(Stored records)
++++++++++

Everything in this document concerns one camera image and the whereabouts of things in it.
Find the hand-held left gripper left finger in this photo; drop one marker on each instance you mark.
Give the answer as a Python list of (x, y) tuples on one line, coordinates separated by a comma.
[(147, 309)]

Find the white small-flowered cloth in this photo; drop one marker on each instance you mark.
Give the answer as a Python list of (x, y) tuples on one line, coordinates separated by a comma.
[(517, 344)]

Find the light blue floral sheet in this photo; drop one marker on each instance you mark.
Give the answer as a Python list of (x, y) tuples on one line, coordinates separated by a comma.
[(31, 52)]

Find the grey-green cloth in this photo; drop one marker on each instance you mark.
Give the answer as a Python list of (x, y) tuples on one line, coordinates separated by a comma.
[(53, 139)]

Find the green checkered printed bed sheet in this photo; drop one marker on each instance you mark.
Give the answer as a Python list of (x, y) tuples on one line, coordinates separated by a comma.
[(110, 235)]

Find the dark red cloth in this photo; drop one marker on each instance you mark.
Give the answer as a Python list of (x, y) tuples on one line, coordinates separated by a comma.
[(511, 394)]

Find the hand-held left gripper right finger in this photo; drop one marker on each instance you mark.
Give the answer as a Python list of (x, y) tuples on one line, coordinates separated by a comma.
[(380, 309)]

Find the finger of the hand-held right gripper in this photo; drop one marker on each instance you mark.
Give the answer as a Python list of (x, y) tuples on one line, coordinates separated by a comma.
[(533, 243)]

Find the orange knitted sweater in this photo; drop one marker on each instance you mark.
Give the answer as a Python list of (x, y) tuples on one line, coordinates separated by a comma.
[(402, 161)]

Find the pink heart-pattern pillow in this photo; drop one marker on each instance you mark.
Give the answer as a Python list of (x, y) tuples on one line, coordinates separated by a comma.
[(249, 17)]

++++++++++

● **Task objective**: Each entry above is to be quoted exactly.

● **Result**:
Everything in this document concerns one camera image and the whereabouts of things in it.
Find the hand-held left gripper left finger in this photo; drop one marker on each instance you mark.
Give the answer as a Python list of (x, y) tuples on one line, coordinates separated by a comma.
[(147, 309)]

Find the white small-flowered cloth in this photo; drop one marker on each instance you mark.
Give the answer as a Python list of (x, y) tuples on one line, coordinates separated by a comma.
[(517, 344)]

Find the light blue floral sheet in this photo; drop one marker on each instance you mark.
Give the answer as a Python list of (x, y) tuples on one line, coordinates separated by a comma.
[(31, 52)]

Find the grey-green cloth in this photo; drop one marker on each instance you mark.
Give the answer as a Python list of (x, y) tuples on one line, coordinates separated by a comma.
[(53, 139)]

Find the green checkered printed bed sheet in this photo; drop one marker on each instance you mark.
Give the answer as a Python list of (x, y) tuples on one line, coordinates separated by a comma.
[(110, 235)]

Find the dark red cloth in this photo; drop one marker on each instance you mark.
Give the answer as a Python list of (x, y) tuples on one line, coordinates separated by a comma.
[(511, 394)]

Find the hand-held left gripper right finger in this photo; drop one marker on each instance you mark.
Give the answer as a Python list of (x, y) tuples on one line, coordinates separated by a comma.
[(380, 309)]

Find the finger of the hand-held right gripper in this photo; drop one marker on each instance you mark.
Give the answer as a Python list of (x, y) tuples on one line, coordinates separated by a comma.
[(533, 243)]

Find the orange knitted sweater in this photo; drop one marker on each instance you mark.
Give the answer as a Python list of (x, y) tuples on one line, coordinates separated by a comma.
[(402, 161)]

Find the pink heart-pattern pillow in this photo; drop one marker on each instance you mark.
Give the answer as a Python list of (x, y) tuples on one line, coordinates separated by a comma.
[(249, 17)]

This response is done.